I had a HUGE gelding who was very 'young' in the mind. It took a bit of time for an aid to be processed in his head to actually being acted out in his feet - Partly his size, partly because of his mental immaturity. It sounds like your guy might be a bit the same.

I would do a combination of things. Firstly - Give him heaps of warning, and pair aids with voice cues to help him comprehend a bit quicker, and prepare him for the task. I'm guessing he is a big boy and he is still young, so don't expect fast stops or lighting quick responses yet - You may never get them. Really set him up for success.
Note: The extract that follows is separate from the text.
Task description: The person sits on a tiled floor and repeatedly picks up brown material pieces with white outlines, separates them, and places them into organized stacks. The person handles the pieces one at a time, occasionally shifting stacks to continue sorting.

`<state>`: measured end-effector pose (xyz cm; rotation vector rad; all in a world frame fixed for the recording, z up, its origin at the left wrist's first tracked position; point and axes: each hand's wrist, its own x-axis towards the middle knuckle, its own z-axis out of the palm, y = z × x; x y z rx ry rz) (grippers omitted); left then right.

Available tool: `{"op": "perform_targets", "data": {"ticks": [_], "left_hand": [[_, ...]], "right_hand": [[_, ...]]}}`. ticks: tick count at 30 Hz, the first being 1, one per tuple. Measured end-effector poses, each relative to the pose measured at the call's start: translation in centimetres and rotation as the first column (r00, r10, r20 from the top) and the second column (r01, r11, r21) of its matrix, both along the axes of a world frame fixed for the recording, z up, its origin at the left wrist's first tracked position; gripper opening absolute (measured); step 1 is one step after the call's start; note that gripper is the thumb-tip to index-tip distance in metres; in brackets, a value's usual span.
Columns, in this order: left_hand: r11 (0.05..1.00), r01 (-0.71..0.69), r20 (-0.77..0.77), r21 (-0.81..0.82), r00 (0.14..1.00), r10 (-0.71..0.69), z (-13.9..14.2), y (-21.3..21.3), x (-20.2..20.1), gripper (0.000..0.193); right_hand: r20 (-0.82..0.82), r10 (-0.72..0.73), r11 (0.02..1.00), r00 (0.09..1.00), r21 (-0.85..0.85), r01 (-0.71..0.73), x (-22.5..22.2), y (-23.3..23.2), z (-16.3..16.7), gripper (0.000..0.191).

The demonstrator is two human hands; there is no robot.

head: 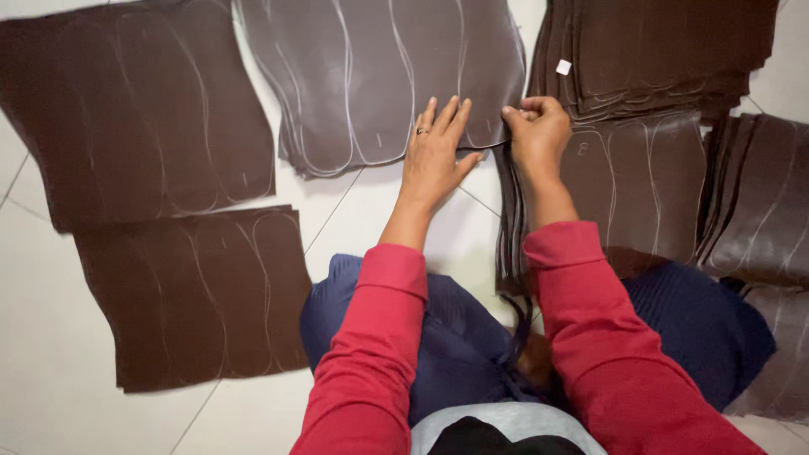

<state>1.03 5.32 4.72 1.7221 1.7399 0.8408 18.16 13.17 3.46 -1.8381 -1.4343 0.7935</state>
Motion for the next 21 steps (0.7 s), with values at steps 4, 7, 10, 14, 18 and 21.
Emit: {"op": "perform_targets", "data": {"ticks": [4,7,10,14,18,21], "left_hand": [[1.0,0.019,-0.021,-0.001,1.0,-0.019,0.7,-0.3,-0.1,0.093],[1.0,-0.018,0.054,-0.007,0.998,0.019,0.7,-0.4,0.0,0.102],[0.993,-0.076,0.017,0.088,0.997,0.075,0.0,-0.4,0.1,0.083],[0.896,-0.314,0.199,-0.315,0.901,0.386,-1.1,-0.5,-0.3,0.04],[0.894,-0.428,0.349,-0.134,0.824,0.447,-1.3,-0.7,-0.5,0.038],[0.895,-0.419,0.357,-0.151,0.822,0.444,-0.7,-0.5,-0.4,0.039]], "right_hand": [[0.238,-0.026,0.997,0.971,0.08,0.008,-1.6,-1.3,2.3,0.019],[0.425,0.02,0.928,0.905,0.33,-0.176,-3.7,-3.2,4.5,0.014],[0.221,0.325,0.841,0.92,0.377,-0.387,-6.5,-5.3,5.5,0.01],[-0.007,0.347,0.905,0.938,0.266,-0.333,-6.8,-4.8,4.8,0.013],[0.298,0.084,0.957,0.951,0.242,-0.161,-3.9,-2.1,2.9,0.032],[0.337,0.045,0.982,0.94,0.156,-0.103,-3.0,-1.0,1.5,0.043]]}}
I would also work on moving his body around - Get him really bendy and supple. Be able to place each foot and each part of his body where you want it. Once you can do this at the slower paces, work on it at a canter, in an enclosed area. It will help you gain some control beyond the reins, and it will help him immensley with being more aware of where his feet are. 
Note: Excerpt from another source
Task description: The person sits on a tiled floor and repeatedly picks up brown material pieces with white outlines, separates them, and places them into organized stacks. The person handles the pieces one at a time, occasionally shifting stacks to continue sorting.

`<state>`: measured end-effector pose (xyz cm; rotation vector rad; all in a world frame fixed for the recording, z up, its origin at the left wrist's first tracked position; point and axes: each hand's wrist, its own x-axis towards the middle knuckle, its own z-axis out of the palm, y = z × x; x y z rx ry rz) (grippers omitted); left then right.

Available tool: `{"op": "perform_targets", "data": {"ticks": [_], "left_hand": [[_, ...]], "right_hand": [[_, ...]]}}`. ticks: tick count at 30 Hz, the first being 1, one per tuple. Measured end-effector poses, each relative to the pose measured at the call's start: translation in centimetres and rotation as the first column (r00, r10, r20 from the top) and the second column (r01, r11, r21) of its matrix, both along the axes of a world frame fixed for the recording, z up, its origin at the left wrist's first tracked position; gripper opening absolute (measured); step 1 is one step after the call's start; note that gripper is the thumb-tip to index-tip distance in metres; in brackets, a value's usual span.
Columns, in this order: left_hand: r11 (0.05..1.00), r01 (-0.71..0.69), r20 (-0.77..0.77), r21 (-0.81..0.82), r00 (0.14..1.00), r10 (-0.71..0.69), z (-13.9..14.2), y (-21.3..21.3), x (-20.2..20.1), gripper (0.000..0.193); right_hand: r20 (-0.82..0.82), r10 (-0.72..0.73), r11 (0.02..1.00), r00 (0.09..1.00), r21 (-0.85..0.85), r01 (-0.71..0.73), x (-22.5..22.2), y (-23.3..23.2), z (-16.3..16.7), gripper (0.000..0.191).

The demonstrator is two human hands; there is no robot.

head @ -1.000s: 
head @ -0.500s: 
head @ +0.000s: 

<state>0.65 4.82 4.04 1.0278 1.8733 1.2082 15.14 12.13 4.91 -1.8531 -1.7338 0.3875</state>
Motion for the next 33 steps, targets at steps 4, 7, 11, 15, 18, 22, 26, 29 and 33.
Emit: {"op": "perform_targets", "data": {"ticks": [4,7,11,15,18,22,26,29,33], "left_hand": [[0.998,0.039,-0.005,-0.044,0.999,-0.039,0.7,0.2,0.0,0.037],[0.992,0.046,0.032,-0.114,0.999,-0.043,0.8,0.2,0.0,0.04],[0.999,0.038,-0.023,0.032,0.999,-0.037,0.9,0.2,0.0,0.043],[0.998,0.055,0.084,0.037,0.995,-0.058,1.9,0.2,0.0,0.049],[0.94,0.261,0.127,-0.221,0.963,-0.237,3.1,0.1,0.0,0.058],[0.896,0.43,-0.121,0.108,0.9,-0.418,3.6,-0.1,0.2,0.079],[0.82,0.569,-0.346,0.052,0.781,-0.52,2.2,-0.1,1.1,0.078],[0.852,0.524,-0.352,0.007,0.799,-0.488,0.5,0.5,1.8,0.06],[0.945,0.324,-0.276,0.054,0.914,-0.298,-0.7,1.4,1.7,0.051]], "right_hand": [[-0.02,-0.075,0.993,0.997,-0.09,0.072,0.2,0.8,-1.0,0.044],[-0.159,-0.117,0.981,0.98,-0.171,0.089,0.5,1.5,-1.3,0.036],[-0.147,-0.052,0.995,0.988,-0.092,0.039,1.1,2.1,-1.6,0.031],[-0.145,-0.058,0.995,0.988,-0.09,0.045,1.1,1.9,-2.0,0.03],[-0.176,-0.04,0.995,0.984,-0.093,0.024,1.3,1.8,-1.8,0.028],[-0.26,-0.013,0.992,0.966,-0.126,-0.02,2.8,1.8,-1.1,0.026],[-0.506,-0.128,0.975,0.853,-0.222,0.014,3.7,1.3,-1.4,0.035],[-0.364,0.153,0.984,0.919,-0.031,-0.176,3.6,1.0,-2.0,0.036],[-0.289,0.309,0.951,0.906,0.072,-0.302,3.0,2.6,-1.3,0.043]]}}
Practice changing speed within gaits also - And get it fine tuned so that he will back off when you make your seat heavier. Lots of fast walk - slow walk - fast trot - slow trot - fast trot - etc. Once he is pretty solid at it, practice it in canter and then gallop.

Basically it sounds to me like he needs to become more aware of his body and feet, more supple and athletic, and be given a bit more time to act on an aid. It sounds like you need to focus on setting him up for each task and not expecting lightening fast responses - As some horses just aren't built for them.

Good luck!


----------



## King (Jun 25, 2010)

As I said in my original post, I do not steer solely with my hands, I use mainly my legs, body weight etc. 
I've had a conversation with somebody I know.. and I've realised what he's doing (because he's an angel everywhere else, just any gait above trot in a field) He's napping home. Why is he napping home? What can I do?


----------



## King (Jun 25, 2010)

wild_spot said:


> Can you move his shoulder and hip around while you ride forward? It sounds to me like he isn't connecting a cue on his face to the rest of his body, combined with a bit of greenie awkwardness.
> 
> I had a HUGE gelding who was very 'young' in the mind. It took a bit of time for an aid to be processed in his head to actually being acted out in his feet - Partly his size, partly because of his mental immaturity. It sounds like your guy might be a bit the same.
> 
> ...


Fantastic post, thankyou!


----------



## Knaagdier (May 3, 2010)

When your riding in the arena are you able to get him to go on circles on the canter without drifting? It sounds like it might be a lot safer to practice in there till the time he's able to realize what you're asking of him. Doing a lot of cantering / circle work in the arena's should eventually get through to him too! (as well with what the others said too, changing gaits and such)

My horse also tends to just 'turn his head' in the canter, he's a baby as well, but i managed to keep him on a full circle twice around in the arena today . Lots and lots of outside leg (remember he's a huge thing, so its alright to squeeze all you can with your outside leg to get him to learn to 'turn' to the pressure). They are often more response to leg and seat, than to rein in regards to this


----------



## Heatherloveslottie (Apr 12, 2010)

No idea if you have the same issue as me, but I find that my horses just try to tank off in the canter/ gallop because its easier for them to go straight and gain speed. They don't like turning because I have to collect them, they'd rather just stretch out and go far and fast, much to the dismay of my instructor!
I just practice a lot and use a load of leg, turning my shoulders a little as well and they're getting better, but I find it odd that both of them do it (a bombproof dutch warmblood and a fairly green part arab).


----------